Europe des régions versus Europe des nations :
quelles conséquences pour l'enseignement des langues ?
(suite)
Daniel Morgen


      Cet article de Daniel Morgen, de l'IUFM d'Alsace, fait suite au texte de Jacqueline Breugnot intitulé "Europe des régions versus Europe des nations: quelles conséquences pour l'enseignement des langues ?", publié dans notre numéro de décembre 1998. Jacqueline Breugnot a pris connaissance de la réaction de Daniel Morgen, et elle lui a adressé un courrier à ce sujet. Ne souhaitant cependant pas poursuivre le débat, elle renonce à répondre, en invitant toutefois le lecteur à se reporter à son article, dont elle estime que certains passages ont été mal interprétés.

Le rédacteur en chef.

       L'article publié sous ce titre semble avoir été écrit vers mai-juin 1998. Il se fonde en grande partie sur les contenus du projet Euregio-Lehrkraft, maître bilingue ou du moins sur l'état du projet à cette époque. Apparemment, Jacqueline Breugnot connaît certains des documents ayant circulé au sein du groupe d'experts Euregio-Lehrkraft. Mais l'article reflète plus l'état de la réflexion allemande, sans refléter de la diversité des approches, des attentes et des représentations selon les régions. Il serait intéressant aussi, avant d'examiner le projet, de procéder à un état des lieux des formations aux langues dans les différents pays. L'auteur signale elle-même que les politiques régionales d'enseignement de langues diffèrent dans la région du Rhin supérieur. La diversité des représentations comme le caractère évolutif du projet lui-même recommandent la prudence dans l'analyse.

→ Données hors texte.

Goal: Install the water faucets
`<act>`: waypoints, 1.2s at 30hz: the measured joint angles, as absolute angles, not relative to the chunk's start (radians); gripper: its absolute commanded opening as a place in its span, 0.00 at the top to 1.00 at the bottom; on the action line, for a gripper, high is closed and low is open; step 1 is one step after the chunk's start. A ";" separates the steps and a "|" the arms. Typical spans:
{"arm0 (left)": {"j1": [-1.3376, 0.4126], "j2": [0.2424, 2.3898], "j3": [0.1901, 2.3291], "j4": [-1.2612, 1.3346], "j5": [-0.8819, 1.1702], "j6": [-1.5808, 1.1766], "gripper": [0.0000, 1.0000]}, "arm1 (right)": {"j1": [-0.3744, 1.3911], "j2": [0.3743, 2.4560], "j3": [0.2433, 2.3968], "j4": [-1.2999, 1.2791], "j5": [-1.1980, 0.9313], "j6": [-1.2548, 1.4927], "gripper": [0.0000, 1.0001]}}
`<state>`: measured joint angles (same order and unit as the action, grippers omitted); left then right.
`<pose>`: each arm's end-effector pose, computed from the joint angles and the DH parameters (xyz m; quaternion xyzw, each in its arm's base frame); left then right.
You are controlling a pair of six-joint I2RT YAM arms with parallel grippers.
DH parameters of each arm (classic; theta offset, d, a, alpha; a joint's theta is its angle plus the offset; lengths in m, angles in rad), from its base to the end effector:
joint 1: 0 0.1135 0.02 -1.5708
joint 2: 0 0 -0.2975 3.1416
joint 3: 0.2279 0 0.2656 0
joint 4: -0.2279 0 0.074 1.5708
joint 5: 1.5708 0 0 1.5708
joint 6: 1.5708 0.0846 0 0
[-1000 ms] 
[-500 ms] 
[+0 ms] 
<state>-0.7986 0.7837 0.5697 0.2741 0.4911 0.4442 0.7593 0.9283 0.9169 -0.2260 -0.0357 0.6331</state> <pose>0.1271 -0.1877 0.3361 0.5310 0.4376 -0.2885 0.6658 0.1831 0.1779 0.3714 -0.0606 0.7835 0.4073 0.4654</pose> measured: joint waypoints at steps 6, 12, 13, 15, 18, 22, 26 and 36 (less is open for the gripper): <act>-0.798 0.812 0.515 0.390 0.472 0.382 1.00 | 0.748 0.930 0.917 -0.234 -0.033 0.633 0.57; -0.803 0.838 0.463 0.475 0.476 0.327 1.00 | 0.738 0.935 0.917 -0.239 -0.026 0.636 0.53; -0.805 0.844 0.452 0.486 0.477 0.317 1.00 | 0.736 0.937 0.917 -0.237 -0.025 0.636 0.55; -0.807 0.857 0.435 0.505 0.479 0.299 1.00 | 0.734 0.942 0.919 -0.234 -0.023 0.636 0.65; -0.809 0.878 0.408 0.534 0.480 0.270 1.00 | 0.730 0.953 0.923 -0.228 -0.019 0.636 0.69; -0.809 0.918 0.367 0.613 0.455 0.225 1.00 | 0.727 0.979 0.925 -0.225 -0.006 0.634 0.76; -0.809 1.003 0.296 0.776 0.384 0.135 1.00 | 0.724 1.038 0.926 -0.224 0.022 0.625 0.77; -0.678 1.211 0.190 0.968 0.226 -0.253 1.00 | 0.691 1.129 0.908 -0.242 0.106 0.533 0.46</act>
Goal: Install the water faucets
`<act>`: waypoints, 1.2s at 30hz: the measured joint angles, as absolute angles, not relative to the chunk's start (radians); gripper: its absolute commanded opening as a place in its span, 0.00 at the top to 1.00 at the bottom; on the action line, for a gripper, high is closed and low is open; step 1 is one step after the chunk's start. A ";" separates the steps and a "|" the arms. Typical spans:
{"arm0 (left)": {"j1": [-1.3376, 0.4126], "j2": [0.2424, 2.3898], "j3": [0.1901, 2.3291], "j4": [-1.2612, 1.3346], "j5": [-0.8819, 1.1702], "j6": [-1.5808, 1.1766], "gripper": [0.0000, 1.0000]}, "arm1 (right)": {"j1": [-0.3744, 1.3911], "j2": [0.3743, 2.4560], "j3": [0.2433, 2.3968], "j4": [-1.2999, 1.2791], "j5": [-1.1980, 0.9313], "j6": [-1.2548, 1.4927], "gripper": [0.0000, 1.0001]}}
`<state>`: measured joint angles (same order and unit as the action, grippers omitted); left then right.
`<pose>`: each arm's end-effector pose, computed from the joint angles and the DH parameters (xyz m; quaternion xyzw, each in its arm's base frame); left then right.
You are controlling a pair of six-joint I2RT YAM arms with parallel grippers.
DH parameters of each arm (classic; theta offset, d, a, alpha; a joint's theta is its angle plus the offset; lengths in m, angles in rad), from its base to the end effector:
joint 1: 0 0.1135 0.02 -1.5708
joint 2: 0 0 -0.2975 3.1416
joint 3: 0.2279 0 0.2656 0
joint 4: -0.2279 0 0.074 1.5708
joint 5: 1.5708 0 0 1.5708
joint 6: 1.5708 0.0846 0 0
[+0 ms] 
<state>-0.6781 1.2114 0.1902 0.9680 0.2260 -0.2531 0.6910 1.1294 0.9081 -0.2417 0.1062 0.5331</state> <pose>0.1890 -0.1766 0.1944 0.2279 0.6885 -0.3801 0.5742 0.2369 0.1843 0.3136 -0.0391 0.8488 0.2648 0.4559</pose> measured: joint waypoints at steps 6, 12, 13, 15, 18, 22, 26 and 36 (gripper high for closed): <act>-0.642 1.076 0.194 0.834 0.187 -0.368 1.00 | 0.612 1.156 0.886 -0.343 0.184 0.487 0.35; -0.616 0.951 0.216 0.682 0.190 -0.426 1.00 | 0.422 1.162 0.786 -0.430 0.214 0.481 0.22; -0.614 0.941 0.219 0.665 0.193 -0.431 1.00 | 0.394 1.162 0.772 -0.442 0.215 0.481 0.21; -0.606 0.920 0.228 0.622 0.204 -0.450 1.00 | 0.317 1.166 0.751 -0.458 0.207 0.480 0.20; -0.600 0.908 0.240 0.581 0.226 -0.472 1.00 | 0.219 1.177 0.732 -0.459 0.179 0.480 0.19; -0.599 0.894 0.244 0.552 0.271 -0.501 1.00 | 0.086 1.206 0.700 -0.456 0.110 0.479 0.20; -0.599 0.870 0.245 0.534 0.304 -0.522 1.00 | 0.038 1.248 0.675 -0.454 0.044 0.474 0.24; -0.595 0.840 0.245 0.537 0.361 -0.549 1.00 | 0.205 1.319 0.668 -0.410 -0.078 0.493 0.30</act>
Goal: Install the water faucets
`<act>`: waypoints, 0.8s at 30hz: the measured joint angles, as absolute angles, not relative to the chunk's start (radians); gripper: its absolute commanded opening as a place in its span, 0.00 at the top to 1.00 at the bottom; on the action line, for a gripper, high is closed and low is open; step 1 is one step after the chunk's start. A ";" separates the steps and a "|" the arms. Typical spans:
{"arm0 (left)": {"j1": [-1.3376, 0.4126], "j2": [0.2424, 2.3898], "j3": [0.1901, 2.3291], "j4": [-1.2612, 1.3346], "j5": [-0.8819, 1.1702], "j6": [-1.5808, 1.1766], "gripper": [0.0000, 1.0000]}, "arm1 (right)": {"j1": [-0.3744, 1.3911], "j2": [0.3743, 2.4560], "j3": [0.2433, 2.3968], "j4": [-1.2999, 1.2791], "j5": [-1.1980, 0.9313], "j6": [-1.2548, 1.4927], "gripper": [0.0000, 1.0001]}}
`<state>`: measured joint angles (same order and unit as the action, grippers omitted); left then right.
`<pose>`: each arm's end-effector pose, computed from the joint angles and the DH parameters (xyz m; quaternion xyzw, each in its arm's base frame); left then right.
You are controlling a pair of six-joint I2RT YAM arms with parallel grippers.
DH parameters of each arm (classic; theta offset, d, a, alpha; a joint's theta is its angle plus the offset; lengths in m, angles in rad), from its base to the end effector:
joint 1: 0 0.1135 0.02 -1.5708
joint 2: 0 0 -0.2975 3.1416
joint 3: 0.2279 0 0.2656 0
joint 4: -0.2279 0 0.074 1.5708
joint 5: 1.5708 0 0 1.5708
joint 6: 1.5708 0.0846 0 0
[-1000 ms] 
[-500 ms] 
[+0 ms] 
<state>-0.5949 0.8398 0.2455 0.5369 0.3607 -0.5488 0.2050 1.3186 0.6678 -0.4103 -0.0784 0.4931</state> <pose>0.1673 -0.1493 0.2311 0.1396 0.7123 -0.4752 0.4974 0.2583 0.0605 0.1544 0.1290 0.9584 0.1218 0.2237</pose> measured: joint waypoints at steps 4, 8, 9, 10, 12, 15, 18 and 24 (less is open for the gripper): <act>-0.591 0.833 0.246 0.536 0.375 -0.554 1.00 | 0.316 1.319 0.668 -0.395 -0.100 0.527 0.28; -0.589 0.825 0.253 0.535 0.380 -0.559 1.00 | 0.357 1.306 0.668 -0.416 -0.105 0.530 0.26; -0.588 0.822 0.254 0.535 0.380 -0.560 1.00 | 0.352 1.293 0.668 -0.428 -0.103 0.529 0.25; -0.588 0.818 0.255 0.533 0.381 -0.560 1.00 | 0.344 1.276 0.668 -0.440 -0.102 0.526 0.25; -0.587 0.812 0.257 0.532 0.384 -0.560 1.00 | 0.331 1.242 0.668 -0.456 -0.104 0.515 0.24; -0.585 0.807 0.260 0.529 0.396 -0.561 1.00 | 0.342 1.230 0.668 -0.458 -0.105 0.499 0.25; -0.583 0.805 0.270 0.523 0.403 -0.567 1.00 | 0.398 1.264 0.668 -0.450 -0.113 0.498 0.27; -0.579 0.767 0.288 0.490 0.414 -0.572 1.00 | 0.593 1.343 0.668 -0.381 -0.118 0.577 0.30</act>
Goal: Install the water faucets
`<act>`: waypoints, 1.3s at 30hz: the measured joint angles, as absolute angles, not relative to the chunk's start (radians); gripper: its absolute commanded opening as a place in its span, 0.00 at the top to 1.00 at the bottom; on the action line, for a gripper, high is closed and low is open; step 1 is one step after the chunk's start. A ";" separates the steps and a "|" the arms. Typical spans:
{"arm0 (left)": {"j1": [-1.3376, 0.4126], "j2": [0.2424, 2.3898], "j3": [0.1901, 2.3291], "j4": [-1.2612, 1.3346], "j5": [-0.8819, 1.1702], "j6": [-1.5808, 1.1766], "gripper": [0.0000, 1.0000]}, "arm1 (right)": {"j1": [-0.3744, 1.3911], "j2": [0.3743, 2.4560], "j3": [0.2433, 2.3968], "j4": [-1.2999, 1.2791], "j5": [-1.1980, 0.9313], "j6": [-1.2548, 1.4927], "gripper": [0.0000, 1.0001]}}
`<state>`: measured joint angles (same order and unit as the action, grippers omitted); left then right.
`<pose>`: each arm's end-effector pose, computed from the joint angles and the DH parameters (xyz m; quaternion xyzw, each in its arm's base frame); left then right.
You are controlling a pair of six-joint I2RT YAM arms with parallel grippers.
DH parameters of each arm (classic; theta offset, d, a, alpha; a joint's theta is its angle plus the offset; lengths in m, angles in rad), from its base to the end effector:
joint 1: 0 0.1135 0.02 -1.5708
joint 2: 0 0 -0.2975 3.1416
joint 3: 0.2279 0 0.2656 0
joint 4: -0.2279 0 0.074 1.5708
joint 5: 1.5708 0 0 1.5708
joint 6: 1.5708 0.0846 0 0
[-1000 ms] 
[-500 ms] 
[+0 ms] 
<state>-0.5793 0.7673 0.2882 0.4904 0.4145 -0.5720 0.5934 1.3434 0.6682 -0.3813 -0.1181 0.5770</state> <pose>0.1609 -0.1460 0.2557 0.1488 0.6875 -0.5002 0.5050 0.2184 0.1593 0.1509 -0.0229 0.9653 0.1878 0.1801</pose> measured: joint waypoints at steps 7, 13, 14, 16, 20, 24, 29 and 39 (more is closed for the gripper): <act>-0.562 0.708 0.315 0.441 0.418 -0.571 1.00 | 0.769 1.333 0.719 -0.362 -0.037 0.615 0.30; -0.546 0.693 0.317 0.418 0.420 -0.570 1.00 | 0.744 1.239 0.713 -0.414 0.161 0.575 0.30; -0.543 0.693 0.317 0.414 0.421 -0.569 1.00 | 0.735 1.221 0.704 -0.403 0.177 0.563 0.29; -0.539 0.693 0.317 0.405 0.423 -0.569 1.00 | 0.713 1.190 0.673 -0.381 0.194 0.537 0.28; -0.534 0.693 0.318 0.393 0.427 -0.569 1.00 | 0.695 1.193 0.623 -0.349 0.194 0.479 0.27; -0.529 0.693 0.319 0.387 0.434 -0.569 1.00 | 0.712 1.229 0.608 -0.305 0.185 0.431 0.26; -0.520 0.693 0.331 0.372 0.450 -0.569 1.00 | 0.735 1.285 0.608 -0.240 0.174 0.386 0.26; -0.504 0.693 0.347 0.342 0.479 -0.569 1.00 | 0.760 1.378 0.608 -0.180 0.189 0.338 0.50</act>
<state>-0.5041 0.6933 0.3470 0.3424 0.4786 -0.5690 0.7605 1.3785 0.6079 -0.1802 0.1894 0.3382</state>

       La position de l'Union européenne sur la formation des maîtres et celle de la partie française sont présentés à travers l'appréhension qu'en ont des collègues allemands. S'agissant de partenaires impliqués dans un projet, le point de vue de l'un des partenaires sur l'attitude du second partenaire dans le projet en discussion n'a cependant qu'un intérêt anecdotique, sauf si l'on souhaite étudier les implications des attitudes culturelles dans la construction du projet. D'autre part, présenter le point de vue de l'un conduit logiquement à présenter aussi le point de vue de l'autre. Madame Breugnot ne semble pas avoir pris conscience que quatre partenaires au moins - et non pas deux - sont impliqués dans le projet. Ces quatre partenaires correspondent aux quatre régions du Rhin supérieur qui sont, dans l'ordre alphabétique, l'Alsace, le pays de Bade-en Bade-Wurtemberg, le Bezirk Rheinhessen-Pfalz en Rhénanie-Palatinat, et, de manière variable, les cantons du Nord-Ouest de la Suisse réunis, pour ce qui concerne l'enseignement, dans la Nordwestschweizerische Erziehungsdirektorenkonferenz. De manière variable, car les cantons de Bâle-ville et de Bâle-campagne sont membres de la Conférence du Rhin supérieur à l'exclusion des autres cantons, et car le canton d'Argovie en est membre associé. Les attitudes à l'égard du projet sont différentes.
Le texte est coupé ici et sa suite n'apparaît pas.